Murderers have often been horribly abused as children-with
abuse so punishing that it threatened to destroy the sense
of self.
"The sense of shame and humiliation [in the most violent criminals] is so intense that it threatens to wipe out their self-esteem and self-respect so totally that they experience the threat of the death of the self," says James Gilligan, HMS instructor in medicine.
Gilligan has recently published a book, Violence: Our Deadly Epidemic and Its Causes , that argues that the solution to violent crime is not punishment but prevention.
Gilligan began studying prison populations over 20 years ago, mostly to earn extra money. To his surprise, he found the work to be intellectually challenging and moving. He became medical director of Bridgewater State Hospital and later served as clinical director of Prison Mental Health Services for Massachusetts. Gilligan is currently a supervisor at Cambridge Hospital.
Most of the inmates-and especially those who had committed the most brutal and atrocious crimes-had suffered extraordinary abuse in their childhoods. "I mean these men had suffered a degree of child abuse that was off the scale of anything I had ever heard of before," Gilligan says.
Many were the victims of attempted murder, often by their own parents. Many were survivors of families in which murder-of mothers, fathers, brothers, sisters-had occurred. Almost all had been hideously punished, in some cases to the brink of losing their lives.
For example, one inmate, who had committed a brutal rape and murder of a young woman, came into Gilligan's office with scars on his wrists and his ankles. "I said 'What are those?' And he said 'that's where my mother used to shoot me.'" The inmate's brother, who was also a prisoner in the same jail, confirmed the story: Their mother, instead of spanking the boys when they misbehaved, would take out a pistol and shoot them.
Yet Gilligan believes that these abusive acts produce feelings of shame that are so intense that they can lead to a kind of death-the death of the "self." "The most violent men told me that they had 'died'-that their personalities had died, even though their bodies had survived, so that they felt like robots or zombies or vampires," Gilligan says. Virtually all of them said that they felt emotionally dead or numb. Most lacked a capacity for guilt or remorse.

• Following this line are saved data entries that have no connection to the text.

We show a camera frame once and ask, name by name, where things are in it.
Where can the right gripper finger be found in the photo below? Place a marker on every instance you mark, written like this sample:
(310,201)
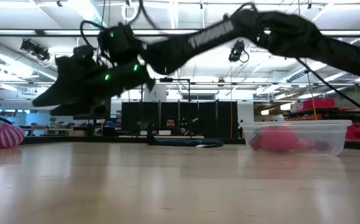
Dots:
(53,93)
(80,109)

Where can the white laptop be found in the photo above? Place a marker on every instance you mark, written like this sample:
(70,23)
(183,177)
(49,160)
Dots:
(164,132)

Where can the white cloth tag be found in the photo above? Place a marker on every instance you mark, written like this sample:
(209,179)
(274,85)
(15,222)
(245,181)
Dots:
(203,145)

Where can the small red toy fruit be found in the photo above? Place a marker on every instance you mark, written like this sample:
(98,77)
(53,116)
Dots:
(254,143)
(322,145)

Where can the black room partition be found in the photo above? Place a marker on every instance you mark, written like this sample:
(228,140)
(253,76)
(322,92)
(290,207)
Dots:
(207,119)

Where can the person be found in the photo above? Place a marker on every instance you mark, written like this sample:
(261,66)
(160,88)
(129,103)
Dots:
(171,124)

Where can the red storage bins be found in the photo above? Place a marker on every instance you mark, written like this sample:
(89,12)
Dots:
(318,103)

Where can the black ceiling device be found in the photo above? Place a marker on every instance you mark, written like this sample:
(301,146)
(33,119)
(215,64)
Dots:
(35,49)

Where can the navy blue folded cloth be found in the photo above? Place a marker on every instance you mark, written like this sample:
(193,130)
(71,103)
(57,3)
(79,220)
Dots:
(182,142)

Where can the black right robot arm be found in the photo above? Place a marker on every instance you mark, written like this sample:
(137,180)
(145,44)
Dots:
(214,34)

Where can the pink toy dragon fruit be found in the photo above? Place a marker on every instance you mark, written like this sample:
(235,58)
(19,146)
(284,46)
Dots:
(277,138)

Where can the magenta white spiky ball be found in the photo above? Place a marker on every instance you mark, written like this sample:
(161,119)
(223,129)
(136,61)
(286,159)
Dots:
(5,136)

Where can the small background potted plant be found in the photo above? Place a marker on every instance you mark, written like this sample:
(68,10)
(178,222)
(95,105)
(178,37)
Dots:
(142,126)

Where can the black overhead camera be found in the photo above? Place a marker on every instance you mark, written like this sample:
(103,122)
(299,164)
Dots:
(237,51)

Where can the clear plastic tupperware container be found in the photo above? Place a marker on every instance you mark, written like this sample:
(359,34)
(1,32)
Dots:
(296,124)

This lack of guilt, coupled with an overabundance of shame, is what triggers many murderers to commit their acts, Gilligan believes. Many of the inmates were from poor families, with little access to education, wealth, social status and prestige. They did not possess skills that are socially rewarded or honored- skills that would bolster their sense of self-esteem.
Gilligan believes that punishment is not the answer to violence-and in fact it may be a large part of the problem. "Considering what we know about the childhoods of these prisoners, I don't know how we can avoid reaching the conclusion that punishment doesn't prevent violence-punishment stimulates violence," he says. "If punishment inhibited violence, these men would never have become violent in the first place-because they have been punished as severely as it is possible to punish a human being without killing them."
Gilligan does agree that people who have committed violent acts must be kept away from the public. "I don't believe in just letting people run free who are doing that. But I would draw a distinction between quarantining somebody versus punishing them," Gilligan says.
He believes the only lasting solution to the problem of violent crime is to prevent it from happening in the first place. "I'm asking what are the causes of violence so we can do a better job of preventing it."